WDWGFH
The American dream of the single-family home has become an unsustainable nightmare
Updated: Aug 2, 2022

by L. Lo Sontag
Owning land is not freedom but rather a mirage. The solitary model of each of us individually owning a piece of nature with a little castle on top as the single-family home is not sustainable.
I often think about the Bundy stand-off and the Oath Keepers and their preoccupation with the land.
This land doesn’t belong to us. It was here before us and will be here after we all pass on. The idea of ownership is a delusion as dangerous as owning people.
Anyone who thinks they specifically deserve a piece of property all to themselves has been infected by a selfish and pernicious weltanschauung.
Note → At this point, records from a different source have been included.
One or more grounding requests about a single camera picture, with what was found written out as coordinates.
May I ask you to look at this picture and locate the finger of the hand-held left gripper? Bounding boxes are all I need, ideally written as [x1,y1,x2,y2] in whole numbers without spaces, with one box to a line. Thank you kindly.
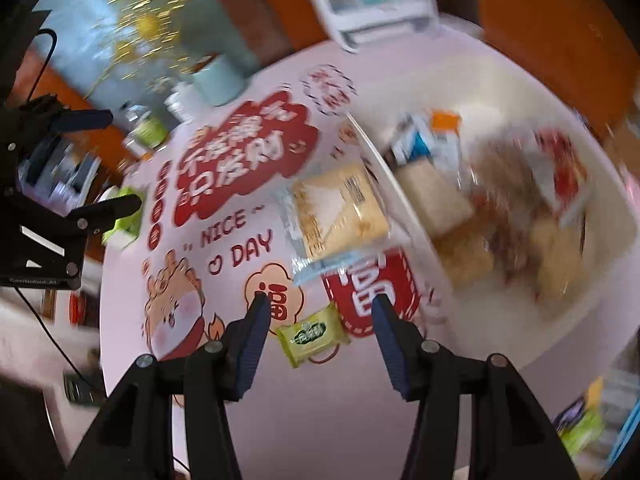
[20,194,143,273]
[0,95,115,153]

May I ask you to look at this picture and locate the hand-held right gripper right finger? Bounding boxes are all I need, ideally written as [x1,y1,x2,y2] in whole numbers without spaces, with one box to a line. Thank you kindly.
[371,292,583,480]

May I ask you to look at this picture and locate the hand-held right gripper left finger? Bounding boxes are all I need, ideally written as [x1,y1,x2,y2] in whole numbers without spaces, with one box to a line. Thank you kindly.
[65,291,273,480]

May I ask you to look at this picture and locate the small green snack packet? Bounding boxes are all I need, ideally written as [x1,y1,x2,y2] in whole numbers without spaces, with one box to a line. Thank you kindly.
[276,302,351,368]

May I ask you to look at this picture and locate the white plastic tray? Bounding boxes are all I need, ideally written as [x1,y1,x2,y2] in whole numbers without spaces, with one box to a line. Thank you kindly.
[345,67,640,366]

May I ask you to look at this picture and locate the clear tan cracker packet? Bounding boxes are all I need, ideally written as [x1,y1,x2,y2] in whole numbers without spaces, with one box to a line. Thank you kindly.
[272,162,401,286]

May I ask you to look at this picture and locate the beige cracker block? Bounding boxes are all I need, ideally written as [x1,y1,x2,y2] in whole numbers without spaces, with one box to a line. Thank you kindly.
[395,162,473,236]

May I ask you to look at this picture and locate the clear bag of pale pastries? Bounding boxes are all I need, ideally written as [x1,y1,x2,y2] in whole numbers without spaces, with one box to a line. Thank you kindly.
[525,210,586,301]

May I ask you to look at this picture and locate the blue snack packet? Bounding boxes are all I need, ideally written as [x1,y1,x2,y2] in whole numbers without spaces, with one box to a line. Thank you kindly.
[392,115,436,166]

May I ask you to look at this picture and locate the orange and white snack packet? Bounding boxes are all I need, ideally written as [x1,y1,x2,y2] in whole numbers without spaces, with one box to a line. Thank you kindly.
[430,110,463,171]

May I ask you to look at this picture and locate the white red printed snack packet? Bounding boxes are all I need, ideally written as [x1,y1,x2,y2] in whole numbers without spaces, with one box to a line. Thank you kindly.
[530,130,588,226]

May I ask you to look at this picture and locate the green tissue box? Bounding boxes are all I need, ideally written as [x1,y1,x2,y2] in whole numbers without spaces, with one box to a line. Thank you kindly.
[100,185,148,248]

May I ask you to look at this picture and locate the bottle with green label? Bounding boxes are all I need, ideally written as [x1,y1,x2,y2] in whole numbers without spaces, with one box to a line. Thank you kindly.
[122,104,171,158]

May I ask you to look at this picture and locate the pink printed table cover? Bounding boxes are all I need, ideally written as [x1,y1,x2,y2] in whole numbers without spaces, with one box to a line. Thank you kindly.
[97,25,631,480]

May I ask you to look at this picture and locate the white pill bottle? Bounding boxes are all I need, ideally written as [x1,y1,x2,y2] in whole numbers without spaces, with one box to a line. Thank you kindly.
[165,85,193,123]

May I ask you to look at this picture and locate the red object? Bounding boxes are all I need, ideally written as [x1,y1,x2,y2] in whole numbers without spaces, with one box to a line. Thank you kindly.
[70,292,101,326]

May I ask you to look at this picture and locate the gold decorative branches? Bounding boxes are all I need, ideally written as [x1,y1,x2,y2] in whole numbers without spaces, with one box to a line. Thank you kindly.
[85,0,251,106]

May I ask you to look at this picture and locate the mint green container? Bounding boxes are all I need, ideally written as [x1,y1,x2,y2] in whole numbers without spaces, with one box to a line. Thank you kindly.
[192,55,251,107]

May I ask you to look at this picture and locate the colourful packaging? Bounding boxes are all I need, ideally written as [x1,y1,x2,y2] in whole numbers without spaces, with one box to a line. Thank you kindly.
[550,375,636,461]

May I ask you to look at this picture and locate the white appliance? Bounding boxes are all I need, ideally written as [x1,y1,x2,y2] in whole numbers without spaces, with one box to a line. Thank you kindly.
[290,0,441,53]

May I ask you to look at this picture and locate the black cable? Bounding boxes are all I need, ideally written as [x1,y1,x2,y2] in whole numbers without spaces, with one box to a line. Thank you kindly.
[27,30,58,108]

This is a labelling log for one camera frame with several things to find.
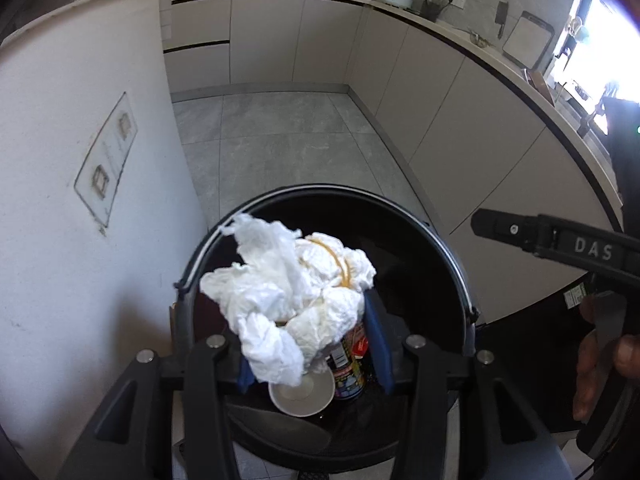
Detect white paper cup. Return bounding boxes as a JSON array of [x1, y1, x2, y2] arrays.
[[268, 370, 336, 417]]

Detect yellow green drink can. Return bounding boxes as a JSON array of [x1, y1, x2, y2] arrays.
[[327, 335, 368, 401]]

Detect white cutting board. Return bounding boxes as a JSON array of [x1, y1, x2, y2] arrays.
[[502, 10, 553, 68]]

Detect person's right hand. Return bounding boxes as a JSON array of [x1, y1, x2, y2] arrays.
[[572, 294, 640, 423]]

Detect white kitchen counter cabinets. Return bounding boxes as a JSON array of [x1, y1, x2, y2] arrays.
[[162, 0, 626, 323]]

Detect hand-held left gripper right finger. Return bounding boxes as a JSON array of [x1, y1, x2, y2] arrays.
[[362, 289, 571, 480]]

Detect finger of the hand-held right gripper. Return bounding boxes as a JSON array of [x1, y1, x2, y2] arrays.
[[471, 208, 543, 257]]

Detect white tissue wad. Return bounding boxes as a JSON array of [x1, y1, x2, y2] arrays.
[[200, 213, 377, 387]]

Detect black round trash bin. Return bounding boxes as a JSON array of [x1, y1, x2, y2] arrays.
[[172, 185, 480, 463]]

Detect brown cardboard box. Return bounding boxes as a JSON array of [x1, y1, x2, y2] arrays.
[[522, 67, 558, 106]]

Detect socket panel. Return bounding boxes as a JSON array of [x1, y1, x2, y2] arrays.
[[74, 92, 138, 228]]

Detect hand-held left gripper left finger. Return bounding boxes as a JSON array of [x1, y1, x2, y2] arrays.
[[65, 332, 256, 480]]

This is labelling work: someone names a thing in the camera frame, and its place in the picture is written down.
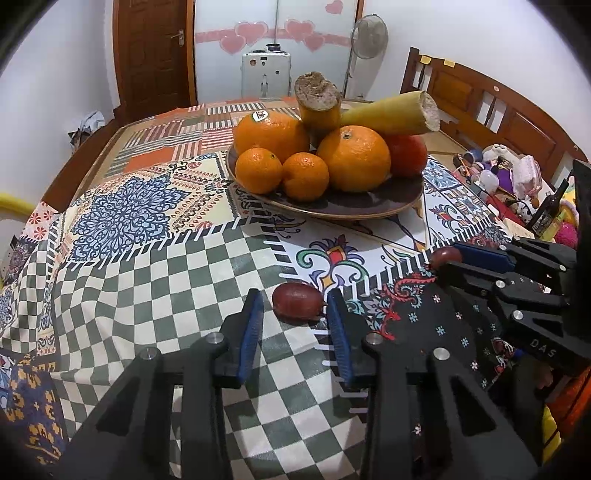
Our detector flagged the yellow chair back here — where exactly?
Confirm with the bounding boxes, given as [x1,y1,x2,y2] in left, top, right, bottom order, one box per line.
[0,191,31,223]

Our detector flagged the red tomato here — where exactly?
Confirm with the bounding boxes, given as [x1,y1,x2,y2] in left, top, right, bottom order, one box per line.
[382,133,428,178]

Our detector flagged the brown wooden door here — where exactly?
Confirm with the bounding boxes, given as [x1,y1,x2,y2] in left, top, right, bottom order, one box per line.
[113,0,199,126]

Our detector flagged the pink heart decals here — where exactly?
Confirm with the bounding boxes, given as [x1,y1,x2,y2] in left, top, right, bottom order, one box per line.
[195,0,352,54]

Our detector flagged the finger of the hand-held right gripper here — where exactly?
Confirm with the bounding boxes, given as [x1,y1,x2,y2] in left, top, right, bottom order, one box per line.
[454,237,581,283]
[442,261,570,315]

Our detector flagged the large orange with sticker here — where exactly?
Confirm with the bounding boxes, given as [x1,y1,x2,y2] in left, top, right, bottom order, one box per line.
[233,111,310,164]

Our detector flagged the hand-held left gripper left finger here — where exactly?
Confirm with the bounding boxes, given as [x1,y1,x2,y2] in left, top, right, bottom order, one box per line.
[60,288,265,480]

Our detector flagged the yellow plush toy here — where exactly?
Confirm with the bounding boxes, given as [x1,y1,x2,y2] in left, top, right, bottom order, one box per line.
[553,185,581,248]

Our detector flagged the small orange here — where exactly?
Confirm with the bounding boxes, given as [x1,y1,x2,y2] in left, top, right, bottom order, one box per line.
[282,152,331,202]
[235,148,284,195]

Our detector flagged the yellow sugarcane piece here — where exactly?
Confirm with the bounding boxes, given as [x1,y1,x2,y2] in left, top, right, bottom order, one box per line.
[294,71,343,140]
[340,91,441,137]

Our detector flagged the pink quilted pouch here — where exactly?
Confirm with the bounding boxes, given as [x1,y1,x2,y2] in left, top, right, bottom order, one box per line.
[512,155,544,199]

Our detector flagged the patchwork printed tablecloth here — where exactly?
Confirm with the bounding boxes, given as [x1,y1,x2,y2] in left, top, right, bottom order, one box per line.
[0,102,525,480]

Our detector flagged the red jujube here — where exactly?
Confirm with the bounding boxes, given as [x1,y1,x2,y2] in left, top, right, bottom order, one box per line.
[272,283,327,323]
[429,246,463,271]

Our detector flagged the white boxy appliance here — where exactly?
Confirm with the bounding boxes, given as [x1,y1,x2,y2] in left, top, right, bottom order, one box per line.
[241,43,293,100]

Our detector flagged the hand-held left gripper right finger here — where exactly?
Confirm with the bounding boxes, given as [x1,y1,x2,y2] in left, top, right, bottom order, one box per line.
[325,288,541,480]

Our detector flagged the purple doll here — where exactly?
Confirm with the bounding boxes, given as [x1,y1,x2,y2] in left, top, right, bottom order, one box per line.
[496,165,516,195]

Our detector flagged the white standing fan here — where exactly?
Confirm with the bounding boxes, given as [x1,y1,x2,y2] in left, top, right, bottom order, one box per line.
[344,14,389,100]

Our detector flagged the dark brown round plate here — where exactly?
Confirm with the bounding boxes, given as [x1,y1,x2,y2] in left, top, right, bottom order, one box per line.
[226,138,425,219]

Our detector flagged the medium orange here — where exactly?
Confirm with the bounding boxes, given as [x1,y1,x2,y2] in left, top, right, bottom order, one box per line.
[316,126,393,193]

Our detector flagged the frosted glass sliding door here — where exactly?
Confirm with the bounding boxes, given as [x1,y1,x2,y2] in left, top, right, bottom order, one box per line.
[193,0,362,100]

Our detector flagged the grey clothes pile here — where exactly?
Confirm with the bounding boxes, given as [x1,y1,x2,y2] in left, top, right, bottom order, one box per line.
[68,110,108,149]

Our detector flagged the dark glass bottle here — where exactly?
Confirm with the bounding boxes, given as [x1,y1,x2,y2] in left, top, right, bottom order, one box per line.
[526,179,570,241]

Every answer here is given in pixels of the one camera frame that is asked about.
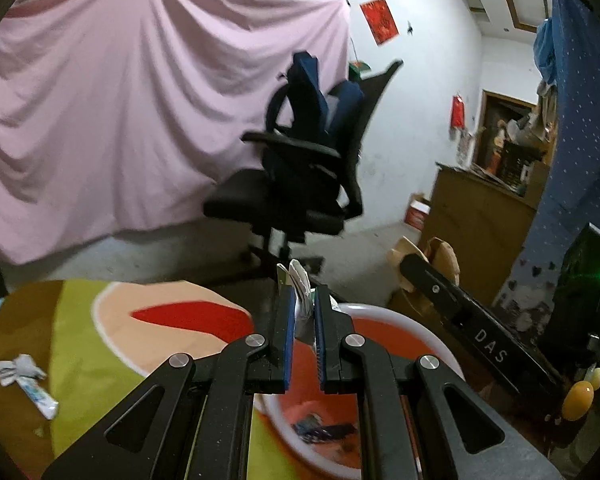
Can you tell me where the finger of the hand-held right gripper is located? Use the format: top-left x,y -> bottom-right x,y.
399,253 -> 482,327

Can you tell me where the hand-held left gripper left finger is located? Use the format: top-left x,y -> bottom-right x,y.
42,287 -> 296,480

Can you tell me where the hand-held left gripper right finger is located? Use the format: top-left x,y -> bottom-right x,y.
314,285 -> 564,480

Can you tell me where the tan paper bag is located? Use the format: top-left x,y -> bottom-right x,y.
386,236 -> 462,293

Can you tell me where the green and white packet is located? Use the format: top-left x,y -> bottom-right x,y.
276,259 -> 315,343

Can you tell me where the red basin with white rim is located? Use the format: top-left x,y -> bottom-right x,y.
252,302 -> 467,480

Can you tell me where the dark wrapper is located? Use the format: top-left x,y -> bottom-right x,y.
292,412 -> 357,444

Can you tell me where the wooden cabinet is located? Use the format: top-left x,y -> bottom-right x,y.
426,162 -> 552,313

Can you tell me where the red cardboard box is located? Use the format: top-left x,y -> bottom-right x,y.
403,192 -> 434,232

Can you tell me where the yellow rounded object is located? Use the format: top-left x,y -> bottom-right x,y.
562,367 -> 600,422

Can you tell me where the black office chair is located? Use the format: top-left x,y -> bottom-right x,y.
202,59 -> 406,283

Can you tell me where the colourful printed blanket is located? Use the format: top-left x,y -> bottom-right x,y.
0,279 -> 283,480

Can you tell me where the blue dotted curtain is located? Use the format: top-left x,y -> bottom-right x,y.
494,0 -> 600,313

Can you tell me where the white tube wrapper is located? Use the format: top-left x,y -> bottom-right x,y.
17,379 -> 60,420

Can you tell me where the light blue hanging garment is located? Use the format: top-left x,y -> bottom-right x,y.
533,17 -> 557,84

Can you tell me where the white striped crumpled wrapper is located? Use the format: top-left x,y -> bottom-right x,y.
0,353 -> 49,387

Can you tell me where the pink cloth backdrop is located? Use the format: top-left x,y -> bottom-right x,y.
0,0 -> 354,267

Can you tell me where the wooden door frame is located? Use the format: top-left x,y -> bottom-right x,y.
472,88 -> 557,197

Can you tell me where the red wall poster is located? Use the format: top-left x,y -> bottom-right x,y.
359,0 -> 399,46

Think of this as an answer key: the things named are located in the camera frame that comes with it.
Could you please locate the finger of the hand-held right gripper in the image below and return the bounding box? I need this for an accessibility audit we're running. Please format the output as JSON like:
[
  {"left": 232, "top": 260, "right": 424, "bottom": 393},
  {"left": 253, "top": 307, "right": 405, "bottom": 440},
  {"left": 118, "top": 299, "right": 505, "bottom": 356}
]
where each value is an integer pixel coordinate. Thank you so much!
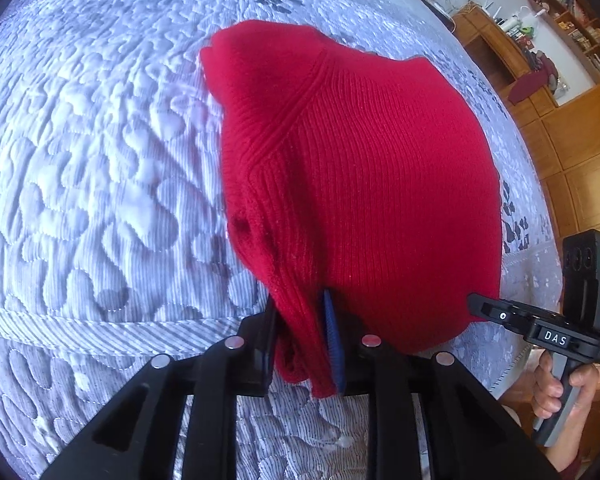
[{"left": 467, "top": 293, "right": 533, "bottom": 333}]

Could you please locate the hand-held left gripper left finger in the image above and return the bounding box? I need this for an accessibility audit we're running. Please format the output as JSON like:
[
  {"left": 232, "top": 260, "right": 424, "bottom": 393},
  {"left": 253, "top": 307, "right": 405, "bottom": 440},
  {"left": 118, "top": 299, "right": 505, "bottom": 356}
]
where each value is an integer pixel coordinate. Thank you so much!
[{"left": 39, "top": 294, "right": 280, "bottom": 480}]

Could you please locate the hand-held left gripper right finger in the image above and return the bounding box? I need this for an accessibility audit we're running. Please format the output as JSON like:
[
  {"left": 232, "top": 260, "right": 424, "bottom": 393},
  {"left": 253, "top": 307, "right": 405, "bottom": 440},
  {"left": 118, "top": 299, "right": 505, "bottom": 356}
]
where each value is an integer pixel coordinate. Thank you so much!
[{"left": 321, "top": 289, "right": 573, "bottom": 480}]

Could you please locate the red knit sweater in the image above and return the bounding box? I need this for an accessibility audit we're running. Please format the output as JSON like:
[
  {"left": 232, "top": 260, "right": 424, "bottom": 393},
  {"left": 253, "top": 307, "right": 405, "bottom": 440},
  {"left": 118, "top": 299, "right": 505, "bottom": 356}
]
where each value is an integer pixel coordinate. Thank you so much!
[{"left": 200, "top": 20, "right": 504, "bottom": 399}]

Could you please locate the person's right hand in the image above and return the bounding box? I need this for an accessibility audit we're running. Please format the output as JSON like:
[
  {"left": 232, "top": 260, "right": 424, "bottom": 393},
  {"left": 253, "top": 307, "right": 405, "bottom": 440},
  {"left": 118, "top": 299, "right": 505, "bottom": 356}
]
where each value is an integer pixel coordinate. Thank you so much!
[{"left": 531, "top": 352, "right": 600, "bottom": 443}]

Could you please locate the wooden cabinet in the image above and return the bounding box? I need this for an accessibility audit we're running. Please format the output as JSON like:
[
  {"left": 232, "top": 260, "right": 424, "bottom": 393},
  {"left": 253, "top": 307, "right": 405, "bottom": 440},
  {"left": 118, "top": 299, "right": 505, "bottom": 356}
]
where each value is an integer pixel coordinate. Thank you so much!
[{"left": 451, "top": 7, "right": 600, "bottom": 266}]

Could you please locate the dark red cloth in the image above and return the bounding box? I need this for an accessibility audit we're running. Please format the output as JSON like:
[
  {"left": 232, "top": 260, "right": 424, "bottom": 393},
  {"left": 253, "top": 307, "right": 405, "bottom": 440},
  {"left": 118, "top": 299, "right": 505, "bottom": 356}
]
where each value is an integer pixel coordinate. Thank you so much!
[{"left": 509, "top": 51, "right": 557, "bottom": 106}]

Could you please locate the grey white quilted bedspread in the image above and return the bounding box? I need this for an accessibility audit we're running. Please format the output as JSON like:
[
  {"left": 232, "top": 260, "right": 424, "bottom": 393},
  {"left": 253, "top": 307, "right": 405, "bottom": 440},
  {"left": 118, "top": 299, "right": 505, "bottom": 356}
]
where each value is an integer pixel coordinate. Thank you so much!
[{"left": 0, "top": 0, "right": 563, "bottom": 480}]

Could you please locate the wooden wall bookshelf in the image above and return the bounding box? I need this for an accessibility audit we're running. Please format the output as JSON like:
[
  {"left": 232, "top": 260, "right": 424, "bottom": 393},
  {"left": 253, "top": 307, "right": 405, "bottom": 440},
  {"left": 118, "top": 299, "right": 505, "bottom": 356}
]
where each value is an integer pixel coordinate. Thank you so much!
[{"left": 525, "top": 0, "right": 600, "bottom": 81}]
For the vast majority of people, the single-family home has been a disaster. Trying to obtain it is a soul-crushing exercise in which you are competing against major corporations. Even if you get a home mortgage, many have been duped by the terms of the mortgage and can’t afford it. The upkeep for each family to have their own castle is not reasonable. The taxes required for society have been shifted to the small property owners who find it burdensome. And then, there are the structural demands of an urban landscape. When you live in a single-family home in an urban region, most regions require car ownership because of the slow and often unreliable mass transit. Even if it exists, most mass transit is bus orientated and rides on the same city streets as cars.
Over 80% of Americans live in urban regions.
It is not lowering standards to have a densely populated area with walkable streets and working and accessible public transit. These areas are now considered premium living areas.
It is not lowering standards to have shared public spaces and third spaces. These are the hallmarks of great cities.
When we become seniors, many can’t even afford to live in the house in the suburbs of larger urban America and end up moving even further away to the exurbs. We end up moving to isolated hellholes where we die alone in our sleep in some newly created subdivision with no infrastructure.
What kind of dream is that?
We need a new vision. How about affordable co-ops in the center cities, next to working buses, trams, trains, parks, art, culture, and medical centers? “Hearts starve as well as bodies. Give us bread, but give us roses.” Why can’t that be what we’re demanding? Why are we demanding our own prefab castle where we have to bear the burden of upkeep alone, instead of a community in our center cities where the infrastructure we paid for is located?
This isn’t about the individual. Our institutions funded by corporations steer us towards this self-harm under the guise of individuality. If there is no society, as Margaret Thatcher once stated, it rebrands the anti-social choices the oligarchs make as mere consumer choices. In fact, it looks normal, like nature, red in tooth and claw. But as Kropotkin, E.O. Wilson, Lee Dugatkin, Franz de Waal, and David Sloan Wilson have demonstrated, co-operation is a hallmark of social creatures, and a Hobbesian war against the world is the sign of a failed society.
Corporations and wealthy people owning and holding large swaths of land and making everyone engage in a “civilized” version of hunger games to obtain housing is entirely unacceptable. That shouldn’t be allowed to happen, and we need to put financial mechanisms in place to disabuse the people behind the corporations that engage in this sadistic, predatory behavior.
Sharing is freedom. Collaboration is freedom. Equity is freedom.